Prof Boniol will say: "We found that a high number of prostate cancer surgical procedures were performed on older men, over 70 years of age, a group of individuals where surgery should be viewed with extreme caution as the potential to provide a few additional years of life is also associated with a very high risk of premature death. In this group of men, the risk of dying following radical prostatectomy was much higher than with younger men.
"The results of this research also question the use of prostate cancer surgery. One of the main problems with using PSA testing for prostate cancer screening is over-diagnosis. An over-diagnosed prostate cancer patient is labelled as a prostate cancer case, but he will never suffer from the disease although he will experience the potential side-effects of prostate cancer treatment. Our findings show that elderly men are over-treated for prostate cancer, and that, for them, surgery is unlikely to provide any benefit.
"We hope that expert committees evaluating new clinical guidelines for the management of prostate cancer will request that the benefits and harm of prostate cancer surgery be assessed, especially in relation to the use of PSA testing."

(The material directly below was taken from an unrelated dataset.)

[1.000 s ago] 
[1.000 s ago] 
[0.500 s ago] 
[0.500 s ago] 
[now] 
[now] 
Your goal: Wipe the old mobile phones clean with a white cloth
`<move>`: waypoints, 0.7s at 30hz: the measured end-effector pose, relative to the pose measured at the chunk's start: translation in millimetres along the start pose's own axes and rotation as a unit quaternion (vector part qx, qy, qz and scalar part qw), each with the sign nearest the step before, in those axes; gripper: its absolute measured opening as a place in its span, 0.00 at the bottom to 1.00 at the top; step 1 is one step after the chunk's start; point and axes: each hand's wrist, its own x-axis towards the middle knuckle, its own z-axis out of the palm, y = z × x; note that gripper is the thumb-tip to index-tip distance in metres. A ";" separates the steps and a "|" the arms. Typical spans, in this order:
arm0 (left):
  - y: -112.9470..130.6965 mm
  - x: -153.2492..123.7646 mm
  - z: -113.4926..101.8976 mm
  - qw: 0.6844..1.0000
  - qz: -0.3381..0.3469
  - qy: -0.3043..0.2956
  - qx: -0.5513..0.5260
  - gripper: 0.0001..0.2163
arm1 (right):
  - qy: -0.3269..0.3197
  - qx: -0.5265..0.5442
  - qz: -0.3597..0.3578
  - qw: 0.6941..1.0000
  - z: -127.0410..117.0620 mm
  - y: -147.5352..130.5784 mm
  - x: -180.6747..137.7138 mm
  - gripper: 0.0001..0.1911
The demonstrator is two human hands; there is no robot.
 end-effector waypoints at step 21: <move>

President of ECCO, Professor Cornelis van de Velde, commented: "Screening for prostate cancer is controversial and recommendations exist against PSA-based screening. Despite this, it is widely used especially in France. This national study indicates that it causes more harm than good, especially in men aged 70 or older who have triple the risk of younger men of dying after the operation. These results should lead to stricter guidelines and registries to evaluate the over-treatment of prostate cancer."
Co-scientific chair of ECC2013 and ESMO spokesperson, Professor Cora Sternberg, commented: "PSA screening holds the promise of early diagnosis when cancer is localised to the prostate and treatment is curative. Screening has, however, also led to many false positive results, over-diagnosis of disease and significant morbidity as demonstrated in this French study, particularly in men over 70 years of age.

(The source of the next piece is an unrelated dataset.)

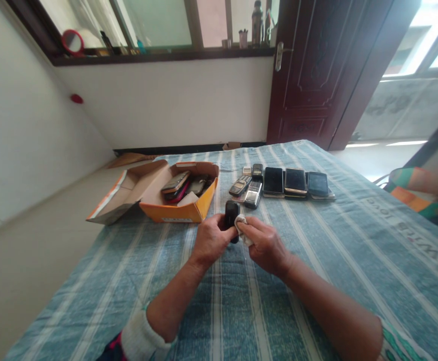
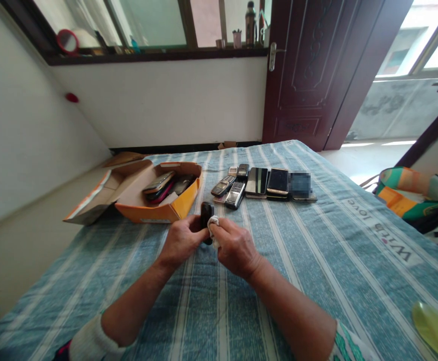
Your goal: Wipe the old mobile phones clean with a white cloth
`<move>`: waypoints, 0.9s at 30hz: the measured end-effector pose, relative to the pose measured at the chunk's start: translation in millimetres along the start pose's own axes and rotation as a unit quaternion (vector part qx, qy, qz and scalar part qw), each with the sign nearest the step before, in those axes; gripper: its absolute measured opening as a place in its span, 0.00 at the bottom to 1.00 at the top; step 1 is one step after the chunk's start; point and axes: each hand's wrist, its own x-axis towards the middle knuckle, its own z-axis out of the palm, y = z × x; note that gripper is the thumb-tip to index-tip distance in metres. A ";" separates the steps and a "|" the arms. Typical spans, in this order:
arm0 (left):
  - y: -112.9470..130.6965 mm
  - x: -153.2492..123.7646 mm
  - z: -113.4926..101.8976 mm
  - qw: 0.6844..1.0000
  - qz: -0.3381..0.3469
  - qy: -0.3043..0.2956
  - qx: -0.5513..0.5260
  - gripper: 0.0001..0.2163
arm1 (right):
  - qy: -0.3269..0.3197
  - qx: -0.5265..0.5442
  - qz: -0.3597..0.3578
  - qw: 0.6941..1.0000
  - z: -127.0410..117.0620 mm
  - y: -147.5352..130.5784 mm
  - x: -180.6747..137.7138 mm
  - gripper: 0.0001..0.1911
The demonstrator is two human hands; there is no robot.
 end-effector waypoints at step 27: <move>1.0 -3.5 3.0 0.997 0.058 0.033 0.027 0.10 | 0.020 -0.036 -0.033 0.999 -5.3 1.7 4.7 0.21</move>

"International recommendations vary on the value of routine PSA screening. The European Association of Urology says that current evidence is insufficient to recommend the adoption of population screening for prostate cancer as a public health policy due to the large overtreatment effect. The American Urological Association suggests that for men aged 55 to 69 years, PSA screening involves weighing the benefits of preventing prostate cancer mortality in one man for every 1,000 men screened over a decade against the known potential harms associated with screening and treatment. Men are urged to talk with their doctors about benefits and harms of testing. Along the lines of this French study, the American Cancer Society also suggests discussion with the physician regarding the benefits and hazards of early detection."